If you are using Java 1.7, TLS1.2 is disabled by default. You must explicitly enable it or specify the protocol when creating your SSLContext. The simplest and safest way to mitigate the issue is to make sure you are passing in the protocol version you want when creating your SSLContext:

 SSLContext context = SSLContext.getInstance("TLSv1.2");

If you are using Java 1.6 or below you will need to upgrade unless you are using a specific version of the JVM that has backported support for TLS1.2.

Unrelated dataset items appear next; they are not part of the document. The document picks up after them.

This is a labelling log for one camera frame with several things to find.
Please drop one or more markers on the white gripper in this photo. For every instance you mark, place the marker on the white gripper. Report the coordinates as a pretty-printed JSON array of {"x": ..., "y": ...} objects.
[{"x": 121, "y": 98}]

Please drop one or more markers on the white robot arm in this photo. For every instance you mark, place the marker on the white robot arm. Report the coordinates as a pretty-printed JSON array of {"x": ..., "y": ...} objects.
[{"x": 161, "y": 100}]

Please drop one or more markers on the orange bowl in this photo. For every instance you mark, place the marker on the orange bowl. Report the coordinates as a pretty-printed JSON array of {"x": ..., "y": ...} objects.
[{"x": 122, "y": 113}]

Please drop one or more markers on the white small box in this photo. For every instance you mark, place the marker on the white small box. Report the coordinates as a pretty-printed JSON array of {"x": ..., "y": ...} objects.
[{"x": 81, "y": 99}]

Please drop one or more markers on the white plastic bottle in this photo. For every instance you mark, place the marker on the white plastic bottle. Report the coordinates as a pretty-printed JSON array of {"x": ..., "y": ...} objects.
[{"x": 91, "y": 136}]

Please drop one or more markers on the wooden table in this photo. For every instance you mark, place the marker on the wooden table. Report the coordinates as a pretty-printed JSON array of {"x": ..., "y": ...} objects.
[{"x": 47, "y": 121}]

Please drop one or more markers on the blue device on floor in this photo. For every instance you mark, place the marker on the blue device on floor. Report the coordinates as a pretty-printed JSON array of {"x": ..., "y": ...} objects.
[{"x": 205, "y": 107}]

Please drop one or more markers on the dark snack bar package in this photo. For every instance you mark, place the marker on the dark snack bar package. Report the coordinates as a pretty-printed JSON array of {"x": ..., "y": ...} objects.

For more information or other ways to fix this issue, please read this article.

Other

If you are using some other language or a custom library, you will need to find the portion of your code that creates the secure socket to Recurly and look for a forced TLS version. If you find it, you should remove the option or ensure that it is the latest (TLS 1.2).

Debugging machine or runtime issues

If you believe that your runtime or your machine is preventing the negotiation from going above 1.0, we have written some scripts to help you identify this. The scripts are in Ruby, Python, and PHP so if you are using something else you will need to write an equivalent:

https://gist.github.com/bhelx/b0d5a03478e500644bbc

The scripts call the URL https://www.howsmyssl.com/a/check which returns some JSON information about the connection. It then prints out the TLS version that was used. These scripts are all set to allow the negotiation process to choose the best options (TLS1.2), if you are not seeing 1.2 then some language or machine dependency does not support a modern enough version.